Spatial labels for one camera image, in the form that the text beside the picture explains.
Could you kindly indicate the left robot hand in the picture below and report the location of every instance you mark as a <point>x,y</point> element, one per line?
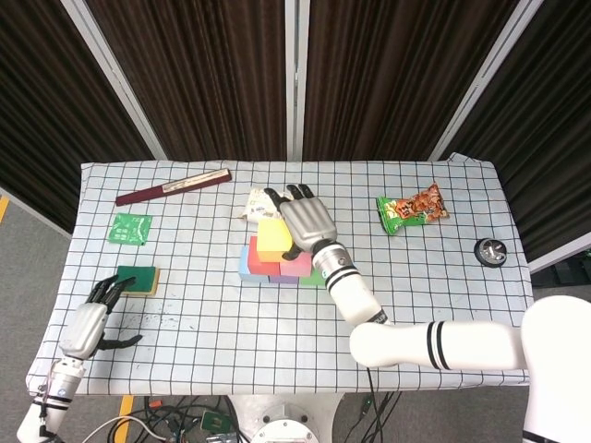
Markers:
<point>83,327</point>

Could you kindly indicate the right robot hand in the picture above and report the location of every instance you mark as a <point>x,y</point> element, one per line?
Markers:
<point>307,221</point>

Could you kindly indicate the yellow foam cube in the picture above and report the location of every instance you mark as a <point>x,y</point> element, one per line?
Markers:
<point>272,237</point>

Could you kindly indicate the pink foam cube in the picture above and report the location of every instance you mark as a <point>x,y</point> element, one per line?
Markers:
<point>295,267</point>

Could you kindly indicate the green foam cube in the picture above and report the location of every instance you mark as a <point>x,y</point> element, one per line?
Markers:
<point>311,279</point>

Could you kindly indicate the red foam cube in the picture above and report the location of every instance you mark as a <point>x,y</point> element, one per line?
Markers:
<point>258,267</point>

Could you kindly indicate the light blue foam cube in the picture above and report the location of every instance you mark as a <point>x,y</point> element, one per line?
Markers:
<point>243,270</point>

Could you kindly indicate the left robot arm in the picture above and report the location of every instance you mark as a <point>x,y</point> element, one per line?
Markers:
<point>51,397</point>

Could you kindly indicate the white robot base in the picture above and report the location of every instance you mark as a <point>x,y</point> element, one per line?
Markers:
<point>286,415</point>

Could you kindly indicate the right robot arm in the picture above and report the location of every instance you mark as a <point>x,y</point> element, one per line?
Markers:
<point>461,346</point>

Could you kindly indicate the purple foam cube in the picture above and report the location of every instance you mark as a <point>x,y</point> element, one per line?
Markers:
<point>284,278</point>

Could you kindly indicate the white biscuit package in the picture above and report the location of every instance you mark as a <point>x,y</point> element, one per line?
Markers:
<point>261,207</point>

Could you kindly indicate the green yellow sponge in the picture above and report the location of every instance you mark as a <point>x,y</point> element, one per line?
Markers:
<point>141,273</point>

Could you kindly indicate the green orange snack bag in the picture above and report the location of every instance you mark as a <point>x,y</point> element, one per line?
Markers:
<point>411,210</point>

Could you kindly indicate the green sachet packet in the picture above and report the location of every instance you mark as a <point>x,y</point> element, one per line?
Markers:
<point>130,229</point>

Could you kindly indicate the white checkered tablecloth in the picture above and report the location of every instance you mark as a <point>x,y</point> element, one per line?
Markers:
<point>208,337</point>

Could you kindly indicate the dark red folded fan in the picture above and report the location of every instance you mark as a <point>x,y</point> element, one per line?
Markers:
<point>173,187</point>

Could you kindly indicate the green circuit board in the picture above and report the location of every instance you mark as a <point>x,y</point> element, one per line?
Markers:
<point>214,421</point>

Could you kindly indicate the dark brown partition panel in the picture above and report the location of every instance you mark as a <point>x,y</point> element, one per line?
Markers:
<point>198,78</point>
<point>554,138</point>
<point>46,115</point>
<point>383,78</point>

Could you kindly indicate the black round metal cap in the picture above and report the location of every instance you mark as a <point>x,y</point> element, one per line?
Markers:
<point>490,252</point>

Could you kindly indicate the grey partition base rail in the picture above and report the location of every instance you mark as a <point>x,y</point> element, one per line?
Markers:
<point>32,210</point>
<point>558,257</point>

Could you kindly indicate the grey partition post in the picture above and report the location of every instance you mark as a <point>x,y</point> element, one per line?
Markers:
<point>115,87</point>
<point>485,78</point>
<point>295,78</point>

--------------------------------------------------

WHAT IS EXPECTED: Once the pictures are removed, set down what remains of the entries above exactly.

REPLY TO THE TASK:
Spatial labels for one camera image, in the form that the text beside the picture explains.
Could you kindly indicate the left robot hand in the picture below and report the location of every instance you mark as a <point>x,y</point> element, one per line?
Markers:
<point>83,327</point>

Could you kindly indicate the right robot hand in the picture above and report the location of every instance you mark as a <point>x,y</point> element, one per line?
Markers:
<point>307,221</point>

Could you kindly indicate the yellow foam cube in the picture above and report the location of every instance you mark as a <point>x,y</point> element, one per line?
Markers:
<point>272,237</point>

Could you kindly indicate the pink foam cube in the picture above and report the location of every instance you mark as a <point>x,y</point> element, one per line?
Markers:
<point>295,267</point>

Could you kindly indicate the green foam cube in the picture above and report the location of every instance you mark as a <point>x,y</point> element, one per line?
Markers:
<point>311,279</point>

Could you kindly indicate the red foam cube in the picture above and report the location of every instance you mark as a <point>x,y</point> element, one per line?
Markers:
<point>258,267</point>

Could you kindly indicate the light blue foam cube in the picture above and report the location of every instance you mark as a <point>x,y</point> element, one per line?
Markers:
<point>243,270</point>

Could you kindly indicate the left robot arm in the picture above and report the location of every instance you mark as a <point>x,y</point> element, one per line?
Markers:
<point>51,397</point>

Could you kindly indicate the white robot base in the picture above and report the location of every instance you mark as a <point>x,y</point> element, one per line?
Markers:
<point>286,415</point>

Could you kindly indicate the right robot arm in the picture above and report the location of every instance you mark as a <point>x,y</point> element, one per line?
Markers:
<point>461,346</point>

Could you kindly indicate the purple foam cube in the picture above and report the location of every instance you mark as a <point>x,y</point> element, one per line?
Markers:
<point>284,278</point>

Could you kindly indicate the white biscuit package in the picture above and report the location of every instance you mark as a <point>x,y</point> element, one per line?
Markers:
<point>261,207</point>

Could you kindly indicate the green yellow sponge in the picture above and report the location of every instance you mark as a <point>x,y</point> element, one per line?
Markers:
<point>141,273</point>

Could you kindly indicate the green orange snack bag in the picture above and report the location of every instance you mark as a <point>x,y</point> element, one per line?
Markers:
<point>411,210</point>

Could you kindly indicate the green sachet packet in the picture above and report the location of every instance you mark as a <point>x,y</point> element, one per line?
Markers:
<point>130,229</point>

Could you kindly indicate the white checkered tablecloth in the picture above and report the location of every instance you mark as a <point>x,y</point> element, one per line?
Markers:
<point>208,337</point>

Could you kindly indicate the dark red folded fan in the picture above and report the location of every instance you mark as a <point>x,y</point> element, one per line?
Markers:
<point>173,187</point>

Could you kindly indicate the green circuit board in the picture above and report the location of every instance you mark as a <point>x,y</point> element, one per line?
Markers:
<point>214,421</point>

Could you kindly indicate the dark brown partition panel in the picture above and report the location of every instance you mark as a <point>x,y</point> element, one per line?
Markers:
<point>198,78</point>
<point>554,138</point>
<point>46,115</point>
<point>383,78</point>

Could you kindly indicate the black round metal cap in the picture above and report the location of every instance you mark as a <point>x,y</point> element, one per line?
Markers:
<point>490,252</point>

Could you kindly indicate the grey partition base rail in the picture above and report the location of every instance you mark as a <point>x,y</point> element, one per line?
Markers:
<point>32,210</point>
<point>558,257</point>

Could you kindly indicate the grey partition post in the picture above and report the location of every instance you mark as a <point>x,y</point> element, one per line?
Markers:
<point>115,87</point>
<point>485,78</point>
<point>295,78</point>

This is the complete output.